[WHAT TO PRODUCE] When you return the entries, keep every word and mark exactly as it is.

[MATERIAL FOR THIS EXERCISE]
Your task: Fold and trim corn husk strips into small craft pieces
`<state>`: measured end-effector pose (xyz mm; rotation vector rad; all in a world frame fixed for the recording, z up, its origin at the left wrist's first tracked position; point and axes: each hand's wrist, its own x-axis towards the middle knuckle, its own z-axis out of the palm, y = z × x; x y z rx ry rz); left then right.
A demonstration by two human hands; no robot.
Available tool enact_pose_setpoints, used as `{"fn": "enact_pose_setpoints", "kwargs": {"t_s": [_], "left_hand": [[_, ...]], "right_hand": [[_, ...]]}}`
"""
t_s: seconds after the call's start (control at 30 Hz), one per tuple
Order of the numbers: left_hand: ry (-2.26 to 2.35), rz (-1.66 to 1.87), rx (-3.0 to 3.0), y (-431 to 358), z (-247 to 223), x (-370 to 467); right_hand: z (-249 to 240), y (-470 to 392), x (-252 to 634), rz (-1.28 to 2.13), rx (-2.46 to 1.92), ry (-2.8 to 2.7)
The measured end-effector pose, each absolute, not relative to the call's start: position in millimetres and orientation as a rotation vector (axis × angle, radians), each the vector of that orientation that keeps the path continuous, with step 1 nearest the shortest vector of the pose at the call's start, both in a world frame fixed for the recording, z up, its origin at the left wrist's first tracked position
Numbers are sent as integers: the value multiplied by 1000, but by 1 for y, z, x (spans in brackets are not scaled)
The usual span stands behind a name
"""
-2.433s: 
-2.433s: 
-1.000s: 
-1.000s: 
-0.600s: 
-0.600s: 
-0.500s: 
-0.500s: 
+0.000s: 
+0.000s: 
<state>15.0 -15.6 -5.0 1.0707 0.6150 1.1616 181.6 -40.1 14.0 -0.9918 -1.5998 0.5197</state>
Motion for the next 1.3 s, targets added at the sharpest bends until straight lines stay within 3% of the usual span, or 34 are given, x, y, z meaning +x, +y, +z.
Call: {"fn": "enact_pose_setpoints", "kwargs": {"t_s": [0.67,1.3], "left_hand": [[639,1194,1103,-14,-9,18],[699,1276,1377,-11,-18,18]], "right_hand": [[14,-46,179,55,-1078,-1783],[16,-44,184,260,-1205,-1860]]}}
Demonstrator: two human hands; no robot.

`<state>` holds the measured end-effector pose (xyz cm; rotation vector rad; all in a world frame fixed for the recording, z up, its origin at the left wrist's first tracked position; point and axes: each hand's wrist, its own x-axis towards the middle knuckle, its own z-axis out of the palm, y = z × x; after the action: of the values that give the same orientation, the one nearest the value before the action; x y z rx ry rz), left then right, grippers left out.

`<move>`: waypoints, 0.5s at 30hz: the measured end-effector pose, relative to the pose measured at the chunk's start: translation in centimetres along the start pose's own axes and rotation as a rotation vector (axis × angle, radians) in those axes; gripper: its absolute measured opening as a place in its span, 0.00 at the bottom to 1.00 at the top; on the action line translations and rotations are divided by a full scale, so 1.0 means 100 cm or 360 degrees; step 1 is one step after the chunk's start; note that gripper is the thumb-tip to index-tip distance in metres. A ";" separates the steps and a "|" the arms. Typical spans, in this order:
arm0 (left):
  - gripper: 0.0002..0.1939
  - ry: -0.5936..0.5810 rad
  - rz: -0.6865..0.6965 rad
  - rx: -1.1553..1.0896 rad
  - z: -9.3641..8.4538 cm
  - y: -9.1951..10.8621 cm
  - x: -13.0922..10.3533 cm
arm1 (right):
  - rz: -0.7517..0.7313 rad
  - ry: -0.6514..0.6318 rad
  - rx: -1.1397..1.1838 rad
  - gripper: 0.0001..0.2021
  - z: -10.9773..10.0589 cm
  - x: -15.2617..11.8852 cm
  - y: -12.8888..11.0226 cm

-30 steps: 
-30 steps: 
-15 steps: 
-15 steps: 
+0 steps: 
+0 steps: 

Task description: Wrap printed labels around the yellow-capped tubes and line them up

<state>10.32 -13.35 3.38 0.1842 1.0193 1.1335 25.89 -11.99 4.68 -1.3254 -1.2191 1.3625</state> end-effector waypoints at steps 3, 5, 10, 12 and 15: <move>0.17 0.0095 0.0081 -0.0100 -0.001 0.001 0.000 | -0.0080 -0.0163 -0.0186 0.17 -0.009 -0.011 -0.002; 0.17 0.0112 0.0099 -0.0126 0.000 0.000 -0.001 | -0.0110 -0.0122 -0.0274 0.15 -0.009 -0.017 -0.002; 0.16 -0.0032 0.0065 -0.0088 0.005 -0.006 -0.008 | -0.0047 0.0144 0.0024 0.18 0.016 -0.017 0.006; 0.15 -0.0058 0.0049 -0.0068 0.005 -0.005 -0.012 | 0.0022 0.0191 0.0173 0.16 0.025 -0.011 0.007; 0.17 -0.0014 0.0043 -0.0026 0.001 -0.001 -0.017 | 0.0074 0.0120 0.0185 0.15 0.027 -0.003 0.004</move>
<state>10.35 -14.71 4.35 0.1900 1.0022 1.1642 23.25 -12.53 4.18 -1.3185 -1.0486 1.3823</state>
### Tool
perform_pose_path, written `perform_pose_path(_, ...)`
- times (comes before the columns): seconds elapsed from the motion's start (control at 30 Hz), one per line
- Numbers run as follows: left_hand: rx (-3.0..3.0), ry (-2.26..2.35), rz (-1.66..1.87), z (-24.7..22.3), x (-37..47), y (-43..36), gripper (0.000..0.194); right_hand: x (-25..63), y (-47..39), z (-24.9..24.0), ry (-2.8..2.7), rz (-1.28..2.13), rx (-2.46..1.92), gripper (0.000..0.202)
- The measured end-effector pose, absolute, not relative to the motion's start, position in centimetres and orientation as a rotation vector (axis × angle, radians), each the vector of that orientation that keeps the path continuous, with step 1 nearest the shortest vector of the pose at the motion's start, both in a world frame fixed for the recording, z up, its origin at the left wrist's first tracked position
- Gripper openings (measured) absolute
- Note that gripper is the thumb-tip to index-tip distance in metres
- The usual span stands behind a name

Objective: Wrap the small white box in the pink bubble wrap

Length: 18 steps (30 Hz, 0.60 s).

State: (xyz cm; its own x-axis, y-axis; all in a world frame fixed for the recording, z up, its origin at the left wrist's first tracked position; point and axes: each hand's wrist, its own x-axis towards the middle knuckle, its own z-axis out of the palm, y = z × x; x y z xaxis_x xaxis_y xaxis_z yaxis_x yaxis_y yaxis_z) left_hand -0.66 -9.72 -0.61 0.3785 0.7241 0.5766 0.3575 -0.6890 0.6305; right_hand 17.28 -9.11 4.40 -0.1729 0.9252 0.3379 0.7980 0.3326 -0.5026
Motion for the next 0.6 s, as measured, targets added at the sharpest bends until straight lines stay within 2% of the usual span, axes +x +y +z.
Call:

[ANSWER SPACE]
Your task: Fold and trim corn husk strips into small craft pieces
`<state>`: measured end-effector pose (xyz mm; rotation vector rad; all in a world frame fixed for the recording, z up, its origin at the left wrist's first tracked position; point and axes: each hand's wrist, its own x-axis towards the middle knuckle, its own z-axis out of the palm, y = z × x; x y z rx ry rz); left then right.
A demonstration by two human hands; no robot.
Available tool enact_pose_setpoints, used as `{"fn": "enact_pose_setpoints", "kwargs": {"t_s": [_], "left_hand": [[_, ...]], "right_hand": [[_, ...]]}}`
"""
t_s: seconds after the call's start (control at 30 Hz), one per tuple
Order of the numbers: left_hand: ry (-2.26 to 2.35), rz (-1.66 to 1.87), rx (-3.0 to 3.0), y (-431 to 358), z (-247 to 223), x (-370 to 467); right_hand: z (-249 to 240), y (-470 to 392), x (-252 to 634), rz (-1.28 to 2.13), rx (-2.46 to 1.92), ry (-2.8 to 2.7)
The measured end-effector pose, each absolute, not relative to the call's start: position in millimetres and orientation as a rotation vector (axis × angle, radians), each the vector of that orientation that keeps the path continuous, with step 1 nearest the shortest vector of the pose at the call's start, both in a world frame fixed for the recording, z up, its origin at the left wrist's first tracked position
Numbers are sent as integers: the value multiplied by 1000, but by 1 for y, z, x (spans in brackets are not scaled)
The usual span stands behind a name
"""
-2.433s: 
-2.433s: 
-1.000s: 
-1.000s: 
-0.600s: 
-0.600s: 
-0.500s: 
-0.500s: 
+0.000s: 
+0.000s: 
<state>15.0 -15.6 -5.0 1.0707 0.6150 1.1616 181.6 -40.1 14.0 -0.9918 -1.5998 0.5197</state>
Motion for the next 1.3 s, targets added at the sharpest bends until straight lines stay within 3% of the usual span, or 34 are given, x, y, z meaning +x, +y, +z.
Call: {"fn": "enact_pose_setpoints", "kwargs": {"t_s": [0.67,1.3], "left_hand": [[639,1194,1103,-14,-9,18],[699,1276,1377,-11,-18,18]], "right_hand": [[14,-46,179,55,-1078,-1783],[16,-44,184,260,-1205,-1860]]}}
Demonstrator: two human hands; no robot.

`<state>` holds the measured end-effector pose (xyz cm; rotation vector rad; all in a world frame fixed for the recording, z up, its origin at the left wrist's first tracked position; point and axes: each hand's wrist, its own x-axis towards the middle knuckle, its own z-axis out of the palm, y = z × x; after the action: of the values that give the same orientation, the one nearest the value before the action; x y z rx ry rz), left then right, grippers left out.

`<move>`: waypoints, 0.5s at 30hz: the measured end-effector pose, relative to the pose measured at the chunk's start: translation in centimetres along the start pose's own axes and rotation as a rotation vector (axis × angle, radians) in those axes; gripper: its absolute measured opening as a place in its span, 0.00 at the bottom to 1.00 at the top; on the action line translations and rotations are divided by a full scale, so 1.0 means 100 cm or 360 degrees; step 1 is one step after the chunk's start; note that gripper is the thumb-tip to index-tip distance in metres. A ";" separates the steps and a "|" the arms. Typical spans, in this order:
arm0 (left):
  - gripper: 0.0002..0.1939
  - ry: -0.5936..0.5810 rad
  - rz: -0.6865..0.6965 rad
  - rx: -1.1553..1.0896 rad
  - z: -9.3641..8.4538 cm
  - y: -9.1951..10.8621 cm
  - x: -13.0922..10.3533 cm
arm1 (right):
  - rz: -0.7517..0.7313 rad
  - ry: -0.6514..0.6318 rad
  - rx: -1.1397..1.1838 rad
  - gripper: 0.0001..0.2021
  - z: -10.9773..10.0589 cm
  - x: -15.2617..11.8852 cm
  - y: -12.8888..11.0226 cm

-30 steps: 
-30 steps: 
-15 steps: 
-15 steps: 
+0 steps: 
+0 steps: 

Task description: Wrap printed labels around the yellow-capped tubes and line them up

<state>10.32 -13.35 3.38 0.1842 1.0193 1.1335 25.89 -11.99 4.68 -1.3254 -1.2191 1.3625</state> end-effector waypoints at steps 3, 5, 10, 12 and 15: <move>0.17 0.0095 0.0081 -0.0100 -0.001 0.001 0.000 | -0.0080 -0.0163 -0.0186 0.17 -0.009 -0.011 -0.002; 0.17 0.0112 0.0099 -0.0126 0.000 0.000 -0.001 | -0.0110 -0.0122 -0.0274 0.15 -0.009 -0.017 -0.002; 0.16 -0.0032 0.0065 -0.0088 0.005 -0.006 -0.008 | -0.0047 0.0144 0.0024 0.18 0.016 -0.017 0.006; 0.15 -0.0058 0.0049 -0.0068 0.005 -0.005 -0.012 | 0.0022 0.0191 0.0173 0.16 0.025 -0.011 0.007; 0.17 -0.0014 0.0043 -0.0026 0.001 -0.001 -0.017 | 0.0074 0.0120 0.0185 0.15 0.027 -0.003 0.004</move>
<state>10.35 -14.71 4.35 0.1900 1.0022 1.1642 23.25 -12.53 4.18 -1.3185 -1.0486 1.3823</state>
### Tool
perform_pose_path, written `perform_pose_path(_, ...)`
- times (comes before the columns): seconds elapsed from the motion's start (control at 30 Hz), one per line
- Numbers run as follows: left_hand: rx (-3.0..3.0), ry (-2.26..2.35), rz (-1.66..1.87), z (-24.7..22.3), x (-37..47), y (-43..36), gripper (0.000..0.194); right_hand: x (-25..63), y (-47..39), z (-24.9..24.0), ry (-2.8..2.7), rz (-1.28..2.13), rx (-2.46..1.92), gripper (0.000..0.202)
- The measured end-effector pose, absolute, not relative to the motion's start, position in centimetres and orientation as a rotation vector (axis × angle, radians), each the vector of that orientation that keeps the path continuous, with step 1 nearest the shortest vector of the pose at the motion's start, both in a world frame fixed for the recording, z up, its origin at the left wrist's first tracked position
- Gripper openings (measured) absolute
- Note that gripper is the thumb-tip to index-tip distance in metres
- The usual span stands behind a name

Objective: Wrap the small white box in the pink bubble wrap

Length: 18 steps (30 Hz, 0.60 s).

State: (xyz cm; its own x-axis, y-axis; all in a world frame fixed for the recording, z up, its origin at the left wrist's first tracked position; point and axes: each hand's wrist, its own x-axis towards the middle knuckle, its own z-axis out of the palm, y = z × x; x y z xaxis_x xaxis_y xaxis_z yaxis_x yaxis_y yaxis_z) left_hand -0.66 -9.72 -0.61 0.3785 0.7241 0.5766 0.3575 -0.6890 0.6305; right_hand 17.28 -9.11 4.40 -0.1729 0.9252 0.3379 0.7980 0.3326 -0.5026
Motion for the next 0.6 s, as measured, targets added at the sharpest bends until straight lines stay within 2% of the usual span, axes +x +y +z.
Call:

What appears above is the complete answer to the exercise.